Review for NeurIPS paper: Semi-Supervised Partial Label Learning via Confidence-Rated Margin Maximization

NeurIPS 2020

Semi-Supervised Partial Label Learning via Confidence-Rated Margin Maximization

Review 1

Summary and Contributions: The authors propose a methodology for labeling unseen instances using weakly supervised data. The weak supervised data is given in terms of unlabeled data an data labeled with candidate set of labels. They propose an optimization problem for obtaining the labels of the data, and the problem is solver by iterating a set of quadratic programming sub-problems until convergence.

Strengths: -The work proposes an alternative to SSPL [22] for labeling unlabeled data and data labeled using candidate sets. -The proposal seems to outperform SSPL. -The problem is formally formulated as an optimization problem that is solved by an iterative procedure. The problem and the iterative solution seems to be correct.

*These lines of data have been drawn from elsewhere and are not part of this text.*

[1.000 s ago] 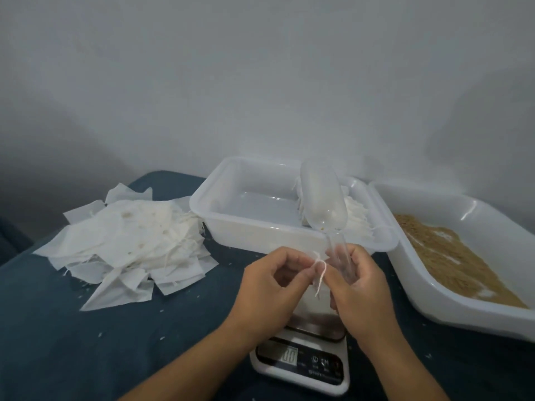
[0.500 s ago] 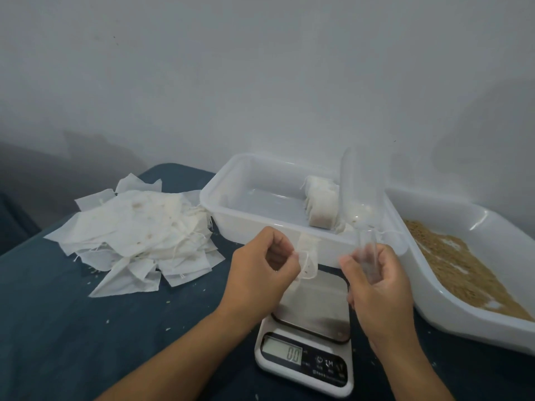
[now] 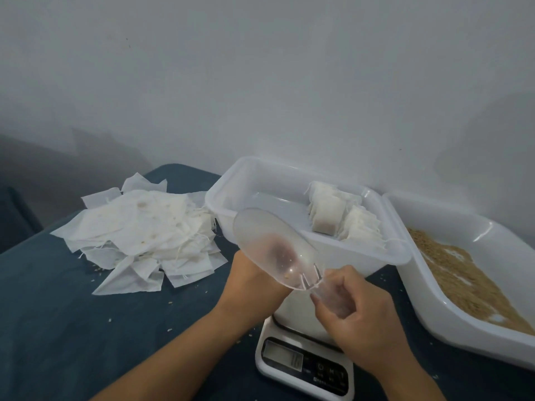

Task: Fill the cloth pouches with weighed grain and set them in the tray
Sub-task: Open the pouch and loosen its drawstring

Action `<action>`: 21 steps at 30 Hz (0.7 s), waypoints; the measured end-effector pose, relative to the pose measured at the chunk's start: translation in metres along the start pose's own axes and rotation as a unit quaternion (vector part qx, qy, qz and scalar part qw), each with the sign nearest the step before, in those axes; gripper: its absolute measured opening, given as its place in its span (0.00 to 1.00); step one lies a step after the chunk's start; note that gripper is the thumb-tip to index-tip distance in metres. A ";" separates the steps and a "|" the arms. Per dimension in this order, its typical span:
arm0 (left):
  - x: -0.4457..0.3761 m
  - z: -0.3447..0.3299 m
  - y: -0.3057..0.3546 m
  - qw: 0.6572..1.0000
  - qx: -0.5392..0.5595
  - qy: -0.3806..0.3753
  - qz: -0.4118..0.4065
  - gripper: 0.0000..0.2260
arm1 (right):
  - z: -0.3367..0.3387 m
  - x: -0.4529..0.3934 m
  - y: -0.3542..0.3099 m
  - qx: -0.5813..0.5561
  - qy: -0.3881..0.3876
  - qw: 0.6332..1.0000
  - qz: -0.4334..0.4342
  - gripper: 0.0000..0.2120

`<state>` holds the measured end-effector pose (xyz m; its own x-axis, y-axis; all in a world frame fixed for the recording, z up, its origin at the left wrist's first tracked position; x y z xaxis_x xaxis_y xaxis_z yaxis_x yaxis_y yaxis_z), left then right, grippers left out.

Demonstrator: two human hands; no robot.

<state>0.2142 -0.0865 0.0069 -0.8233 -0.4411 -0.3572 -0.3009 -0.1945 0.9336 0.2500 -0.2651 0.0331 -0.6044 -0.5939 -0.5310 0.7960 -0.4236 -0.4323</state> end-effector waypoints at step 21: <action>0.030 -0.016 0.029 0.861 0.228 -0.405 0.206 0.23 | 0.014 -0.002 -0.022 -0.345 0.015 0.937 -0.053 0.03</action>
<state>0.1884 -0.1190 0.0232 -0.9153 0.4018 -0.0290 0.0920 0.2784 0.9561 0.2336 -0.2645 0.0541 -0.6869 -0.5505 -0.4744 0.5280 0.0704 -0.8463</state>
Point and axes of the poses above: each hand's wrist, its own x-axis away from the middle knuckle, its own z-axis out of the back of the hand, y = z × x, the point moved 4 cm from there along -x, towards the middle knuckle, and after that the axes turned 5 degrees about x, right-handed, at the moved point
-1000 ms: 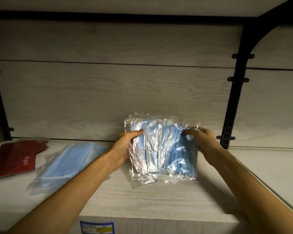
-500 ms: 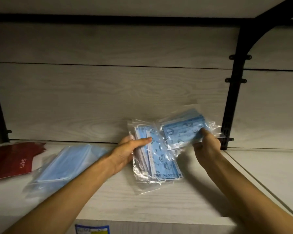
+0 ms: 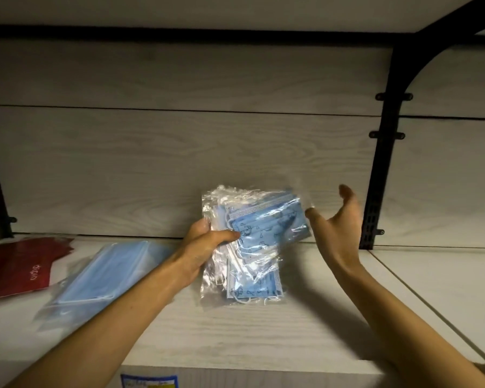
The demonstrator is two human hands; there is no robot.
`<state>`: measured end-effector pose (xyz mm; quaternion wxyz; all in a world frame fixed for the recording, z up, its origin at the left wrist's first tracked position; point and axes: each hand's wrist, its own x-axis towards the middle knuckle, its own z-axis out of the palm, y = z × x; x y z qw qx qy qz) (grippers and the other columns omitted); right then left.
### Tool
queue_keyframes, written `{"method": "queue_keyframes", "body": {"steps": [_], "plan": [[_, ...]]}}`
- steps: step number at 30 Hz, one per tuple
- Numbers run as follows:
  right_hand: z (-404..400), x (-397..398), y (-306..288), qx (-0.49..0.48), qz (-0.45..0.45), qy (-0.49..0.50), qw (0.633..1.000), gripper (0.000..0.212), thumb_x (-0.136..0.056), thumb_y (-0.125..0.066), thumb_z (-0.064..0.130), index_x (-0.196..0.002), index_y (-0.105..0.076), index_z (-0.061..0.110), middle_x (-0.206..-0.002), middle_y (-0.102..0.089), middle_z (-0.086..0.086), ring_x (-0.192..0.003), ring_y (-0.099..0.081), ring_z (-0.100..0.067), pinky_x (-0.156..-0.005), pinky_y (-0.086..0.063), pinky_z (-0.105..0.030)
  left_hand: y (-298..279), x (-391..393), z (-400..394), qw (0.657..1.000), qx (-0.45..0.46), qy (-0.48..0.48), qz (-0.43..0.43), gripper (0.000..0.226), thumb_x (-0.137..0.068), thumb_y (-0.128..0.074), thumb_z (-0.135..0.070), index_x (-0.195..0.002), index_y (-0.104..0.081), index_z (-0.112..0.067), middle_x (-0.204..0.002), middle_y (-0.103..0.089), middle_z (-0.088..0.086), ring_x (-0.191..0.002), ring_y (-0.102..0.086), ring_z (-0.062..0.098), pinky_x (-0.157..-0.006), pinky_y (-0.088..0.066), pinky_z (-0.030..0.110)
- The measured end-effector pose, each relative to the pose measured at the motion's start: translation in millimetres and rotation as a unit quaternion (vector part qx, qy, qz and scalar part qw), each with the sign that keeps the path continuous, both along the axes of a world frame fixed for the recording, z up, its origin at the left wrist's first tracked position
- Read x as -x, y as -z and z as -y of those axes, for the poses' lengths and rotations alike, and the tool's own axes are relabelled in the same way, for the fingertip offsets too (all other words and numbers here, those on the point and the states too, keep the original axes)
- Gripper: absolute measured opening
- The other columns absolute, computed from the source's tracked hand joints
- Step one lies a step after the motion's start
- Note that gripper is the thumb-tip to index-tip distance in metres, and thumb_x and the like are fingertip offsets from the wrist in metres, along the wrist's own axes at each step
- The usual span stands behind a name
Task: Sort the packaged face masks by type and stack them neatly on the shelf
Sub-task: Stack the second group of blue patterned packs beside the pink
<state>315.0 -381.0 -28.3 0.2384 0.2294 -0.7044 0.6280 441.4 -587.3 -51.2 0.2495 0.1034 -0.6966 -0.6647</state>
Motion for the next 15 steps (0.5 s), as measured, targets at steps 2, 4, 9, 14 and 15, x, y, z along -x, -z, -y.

Weaknesses: -The literature review should be more focused in describing in detail the works that are more related, e.g. [22], rather than provide list of references without further details. -In the experiments the candidate sets are small (at most of size 4). Thus, it is not clear to me the effect of the size of the candidate sets on the performance of the proposal. -In the experiments the candidate sets are of a fixed size. It should be consider to illustrate the effect of candidate sets of different sizes.

Correctness: -The claims and the proposed methodology seems to be correct -The empirical analysis is also correct, however, I miss experimental results with larger sizes and variable sizes for the candidate.

Clarity: - Yes but sometimes it becomes hard to follow due to the technical content. It could be improved by including some intuitions about why PARM works

Relation to Prior Work: - More details about the closest approaches could improve the relation of the proposal with the state of the art.

Reproducibility: Yes

Additional Feedback: - I can not find the definition of sigma (lines 97 and 105) - I think that for improving the visual comparison the Y axis of Figure 1 should be in the same scale in all subfigures

Review 2

Summary and Contributions: This paper studies an interesting problem setting called semi-supervised partial label learning. To solve this problem, this paper adopts a two-stage method. For the first stage, label propagation is used to produce labeling confidence for partial label examples. For the second stage, a maximum margin formulation is introduced to jointly enable the induction of the predictive model and the estimation of labeling confidence over unlabeled data. Experiments have validated the effectiveness of the proposed method. I feel that although this paper presents a reasonable solution to semi-supervised partial label learning, the novelty is limited. ====================================After Author Rebuttal=========================================== I have read other reviews and the author response, which fully addressed my questions. For the novelty, I have re-checked this paper and compared with SSPL [22]. SSPL is the first method for semi-supervised partial label learning, but SSPL does not have the inductive ability (it needs to further use kNN to obtain predictions on unseen examples). This paper addresses this issue by proposing a decent and reasonable maximum margin formulation. This formulation is an improvement over [17], but this paper focuses on a more challenging problem, i.e., semi-supervised partial label learning while [17] is only for partial label learning. This paper deals with unlabeled data with manifold regularization and improves the model training by an additional confidence weighting strategy. For semi-supervised partial label learning, I consider that this paper would be an important paper in this area and I am convinced that the novelty is enough. For the convergence of the proposed method, the authors have provided the convergence analysis in the rebuttal. I am satisfied with that. So I would like to increase my score and give acceptance to this paper.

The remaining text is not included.